LIVE Now: World Sailing Show February 2024
The women’s Olympic dinghy class is one of the most competitive in all of sailing with massive fleets competing for medals. Maria Erdi races for a nation that has never had an Olympic sailing champion, but hit the headlines last summer when she took gold for Hungary at the Allianz Sailing World Championships in the Netherlands.
The 10th edition of the Royal Ocean Racing club’s transatlantic race was never going to disappoint. 21 teams taking on the daunting challenge from Lanzarote in the Canary Islands to Grenada, West Indies.
Following the ILCA 6 World Championships in Argentina, 153 competitors arrived in Adelaide Australia for the ILCA 7 Worlds.
Lanzarote was hosting the IQFoil world championships. Two Olympic qualifying places were on offer to the 212–strong field of foiling windsurfers.
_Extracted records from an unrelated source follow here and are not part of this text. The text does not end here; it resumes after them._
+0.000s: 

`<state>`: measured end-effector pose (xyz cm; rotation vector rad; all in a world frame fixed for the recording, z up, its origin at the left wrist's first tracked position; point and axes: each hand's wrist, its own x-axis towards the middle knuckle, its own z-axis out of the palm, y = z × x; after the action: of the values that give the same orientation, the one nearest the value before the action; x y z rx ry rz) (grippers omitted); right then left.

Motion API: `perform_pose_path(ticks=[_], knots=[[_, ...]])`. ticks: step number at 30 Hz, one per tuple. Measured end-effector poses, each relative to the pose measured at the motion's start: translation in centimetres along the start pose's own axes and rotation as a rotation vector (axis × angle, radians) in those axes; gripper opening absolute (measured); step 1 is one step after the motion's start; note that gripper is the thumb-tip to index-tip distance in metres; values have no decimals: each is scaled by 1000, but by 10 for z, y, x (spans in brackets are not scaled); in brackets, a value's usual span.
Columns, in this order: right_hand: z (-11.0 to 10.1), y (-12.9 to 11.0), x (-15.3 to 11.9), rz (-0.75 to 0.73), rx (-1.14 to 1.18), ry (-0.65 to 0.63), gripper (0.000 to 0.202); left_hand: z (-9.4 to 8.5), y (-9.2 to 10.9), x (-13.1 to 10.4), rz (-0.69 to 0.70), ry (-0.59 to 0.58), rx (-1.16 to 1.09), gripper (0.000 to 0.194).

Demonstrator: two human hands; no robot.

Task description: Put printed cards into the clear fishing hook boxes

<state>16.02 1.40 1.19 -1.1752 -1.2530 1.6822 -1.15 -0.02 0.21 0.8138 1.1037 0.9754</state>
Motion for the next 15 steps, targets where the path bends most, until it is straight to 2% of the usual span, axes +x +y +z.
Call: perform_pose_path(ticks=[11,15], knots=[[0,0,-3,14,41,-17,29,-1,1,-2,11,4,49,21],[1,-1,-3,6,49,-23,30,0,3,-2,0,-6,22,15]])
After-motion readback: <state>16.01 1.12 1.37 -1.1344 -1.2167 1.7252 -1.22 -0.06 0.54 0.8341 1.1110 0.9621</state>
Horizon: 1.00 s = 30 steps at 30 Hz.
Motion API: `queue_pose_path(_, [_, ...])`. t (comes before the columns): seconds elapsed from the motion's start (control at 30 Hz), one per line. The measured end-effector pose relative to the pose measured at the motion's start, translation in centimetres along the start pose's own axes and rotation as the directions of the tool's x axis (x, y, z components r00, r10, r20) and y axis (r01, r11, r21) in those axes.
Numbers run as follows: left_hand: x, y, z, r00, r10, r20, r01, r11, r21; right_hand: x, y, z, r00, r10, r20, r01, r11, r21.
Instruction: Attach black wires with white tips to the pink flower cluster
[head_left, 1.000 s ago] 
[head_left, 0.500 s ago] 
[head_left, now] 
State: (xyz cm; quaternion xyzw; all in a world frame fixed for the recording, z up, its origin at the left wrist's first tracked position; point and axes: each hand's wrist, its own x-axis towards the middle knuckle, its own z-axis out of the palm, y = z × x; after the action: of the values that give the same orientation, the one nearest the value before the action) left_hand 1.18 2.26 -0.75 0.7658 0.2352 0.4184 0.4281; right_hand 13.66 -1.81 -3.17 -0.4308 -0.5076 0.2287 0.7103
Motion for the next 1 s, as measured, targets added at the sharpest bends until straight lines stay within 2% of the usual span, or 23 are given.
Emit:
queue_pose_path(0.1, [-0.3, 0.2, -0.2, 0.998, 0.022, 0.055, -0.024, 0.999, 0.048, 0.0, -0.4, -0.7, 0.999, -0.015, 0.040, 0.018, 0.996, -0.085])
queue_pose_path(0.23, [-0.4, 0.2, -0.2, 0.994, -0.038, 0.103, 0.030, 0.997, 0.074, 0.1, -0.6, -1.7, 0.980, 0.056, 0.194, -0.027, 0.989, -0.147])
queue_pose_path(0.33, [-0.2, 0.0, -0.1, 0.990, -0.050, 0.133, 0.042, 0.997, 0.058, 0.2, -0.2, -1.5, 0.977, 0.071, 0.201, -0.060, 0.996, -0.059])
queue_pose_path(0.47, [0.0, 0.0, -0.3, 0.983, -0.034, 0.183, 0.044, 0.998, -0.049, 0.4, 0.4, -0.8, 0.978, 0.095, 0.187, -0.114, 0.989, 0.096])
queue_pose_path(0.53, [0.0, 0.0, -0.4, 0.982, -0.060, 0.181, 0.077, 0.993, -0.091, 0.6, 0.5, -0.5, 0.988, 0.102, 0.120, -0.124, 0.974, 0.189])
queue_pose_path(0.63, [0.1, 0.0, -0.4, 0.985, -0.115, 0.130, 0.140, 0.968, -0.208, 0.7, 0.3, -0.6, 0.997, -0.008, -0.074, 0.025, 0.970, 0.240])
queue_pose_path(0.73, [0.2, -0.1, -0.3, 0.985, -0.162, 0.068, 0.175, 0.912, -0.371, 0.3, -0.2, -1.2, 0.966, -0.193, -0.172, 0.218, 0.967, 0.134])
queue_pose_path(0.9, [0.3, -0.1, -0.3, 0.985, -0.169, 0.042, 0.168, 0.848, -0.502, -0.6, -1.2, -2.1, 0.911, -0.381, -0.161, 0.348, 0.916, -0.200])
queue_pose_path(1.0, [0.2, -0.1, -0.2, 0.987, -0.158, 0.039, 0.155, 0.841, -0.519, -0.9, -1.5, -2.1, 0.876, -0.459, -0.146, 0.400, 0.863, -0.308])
A fleet that Included all 6 medallists from last year’s World Championships – who were looking to stake their claim to be chosen to represent their nation at the Olympics.
The Macao international regatta attracted a fleet of 37 boats to take part in a4–day event off the southern coast of China
If you thought The Ocean Race was tough, spare a thought for the six sailors circumnavigating the globe singlehandedly in the inaugural ArkeaUltim Challenge.
The fleet had set off in January from Brest in France in their 105-foot Ultim trimarans, on a route that would take them round the world heading west to east.
By the end of the first week at sea the six boats were already stretched out – Tom Laperche on SVR Lazartigue and Charles Caudrelier aboard Maxi Edmond de Rothschild led the way. Behind them, Armel Le Cléach was forced to stop at the Brazilian port of Recife to deal with a hydraulic issue and replace the pulpit that had been torn off Maxi Banque Populaire.